University of Lyon, Université Claude Bernard Lyon 1, CNRS-IN2P3, Institut de Physique Nucléaire de Lyon, F-69622, Villeurbanne, France.
Phys Med Biol. 2017 Nov 9;62(23):8794-8812. doi: 10.1088/1361-6560/aa926a.
Single photon emission computed tomography (SPECT) is at present one of the major techniques for non-invasive diagnostics in nuclear medicine. The clinical routine is mostly based on collimated cameras, originally proposed by Hal Anger. Due to the presence of mechanical collimation, detection efficiency and energy acceptance are limited and fixed by the system's geometrical features. In order to overcome these limitations, the application of Compton cameras for SPECT has been investigated for several years. In this study we compare a commercial SPECT-Anger device, the General Electric HealthCare Infinia system with a High Energy General Purpose (HEGP) collimator, and the Compton camera prototype under development by the French collaboration CLaRyS, through Monte Carlo simulations (GATE-GEANT4 Application for Tomographic Emission-version 7.1 and GEANT4 version 9.6, respectively). Given the possible introduction of new radio-emitters at higher energies intrinsically allowed by the Compton camera detection principle, the two detectors are exposed to point-like sources at increasing primary gamma energies, from actual isotopes already suggested for nuclear medicine applications.
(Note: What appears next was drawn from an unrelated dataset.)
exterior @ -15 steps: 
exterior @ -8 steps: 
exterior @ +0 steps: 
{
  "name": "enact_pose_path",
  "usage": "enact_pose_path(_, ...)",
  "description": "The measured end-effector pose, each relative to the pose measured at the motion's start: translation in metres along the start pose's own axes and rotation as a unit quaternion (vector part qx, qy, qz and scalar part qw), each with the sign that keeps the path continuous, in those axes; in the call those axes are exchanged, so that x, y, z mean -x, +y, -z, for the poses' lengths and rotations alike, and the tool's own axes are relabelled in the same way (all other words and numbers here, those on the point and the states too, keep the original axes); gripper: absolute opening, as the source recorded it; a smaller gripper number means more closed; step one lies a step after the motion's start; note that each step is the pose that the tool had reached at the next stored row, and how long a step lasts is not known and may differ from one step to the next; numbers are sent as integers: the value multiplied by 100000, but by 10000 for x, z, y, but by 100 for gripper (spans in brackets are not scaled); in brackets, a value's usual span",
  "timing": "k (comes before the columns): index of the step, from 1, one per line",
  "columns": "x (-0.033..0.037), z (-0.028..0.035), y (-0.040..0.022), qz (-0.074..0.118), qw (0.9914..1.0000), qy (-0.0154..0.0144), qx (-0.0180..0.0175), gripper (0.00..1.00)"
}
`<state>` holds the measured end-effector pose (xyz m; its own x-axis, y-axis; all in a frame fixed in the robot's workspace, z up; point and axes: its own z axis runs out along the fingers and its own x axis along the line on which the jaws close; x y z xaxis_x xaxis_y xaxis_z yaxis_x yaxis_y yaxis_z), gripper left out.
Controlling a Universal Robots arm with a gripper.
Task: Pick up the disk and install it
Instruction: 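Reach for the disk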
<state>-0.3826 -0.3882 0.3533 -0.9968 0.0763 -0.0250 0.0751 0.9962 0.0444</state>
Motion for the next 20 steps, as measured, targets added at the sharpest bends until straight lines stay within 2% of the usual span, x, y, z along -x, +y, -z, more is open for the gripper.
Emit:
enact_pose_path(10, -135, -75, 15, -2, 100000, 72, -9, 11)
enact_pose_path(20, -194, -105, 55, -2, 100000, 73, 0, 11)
The Compton camera prototype is first characterized for SPECT application by studying the main parameters affecting its imaging performance: detector energy resolution and random coincidence rate. The two detector performances are then compared in terms of radial event distribution, detection efficiency and final image, obtained by gamma transmission analysis for the Anger system, and with an iterative List Mode-Maximum Likelihood Expectation Maximization (LM-MLEM) algorithm for the Compton reconstruction. The results show for the Compton camera a detection efficiency increased by a factor larger than an order of magnitude with respect to the Anger camera, associated with an enhanced spatial resolution for energies beyond 500 keV. We discuss the advantages of Compton camera application for SPECT if compared to present commercial Anger systems, with particular focus on dose delivered to the patient, examination time, and spatial uncertainties.
单光子发射计算机断层扫描(SPECT)是目前核医学中用于非侵入性诊断的主要技术之一。临床常规主要基于 Hal Anger 最初提出的准直相机。由于存在机械准直,检测效率和能量接受受到系统几何特征的限制和固定。为了克服这些限制,几年来一直在研究用于 SPECT 的康普顿相机的应用。在这项研究中,我们通过蒙特卡罗模拟(GATE-GEANT4 Application for Tomographic Emission-version 7.1 和 GEANT4 version 9.6)比较了商业 SPECT-Anger 设备,即通用电气医疗保健 Infinia 系统和高能通用目的(HEGP)准直器,以及由法国合作 CLaRyS 开发的康普顿相机原型。考虑到康普顿相机检测原理本身允许更高能量的新放射性示踪剂的引入,两个探测器分别暴露于点状源,伽马射线能量逐渐增加,从已经建议用于核医学应用的实际同位素开始。首先通过研究影响其成像性能的主要参数来对康普顿相机原型进行 SPECT 应用的特征描述:探测器能量分辨率和随机符合率。然后,根据 Anger 系统的伽马透射分析获得的径向事件分布、检测效率和最终图像,以及使用迭代列表模式-最大似然期望最大化(LM-MLEM)算法对康普顿重建进行比较,比较了两种探测器的性能。结果表明,与 Anger 相机相比,康普顿相机的检测效率提高了一个数量级以上,对于超过 500keV 的能量,空间分辨率也得到了提高。我们讨论了与目前商业 Anger 系统相比,康普顿相机应用于 SPECT 的优势,特别关注患者接受的剂量、检查时间和空间不确定性。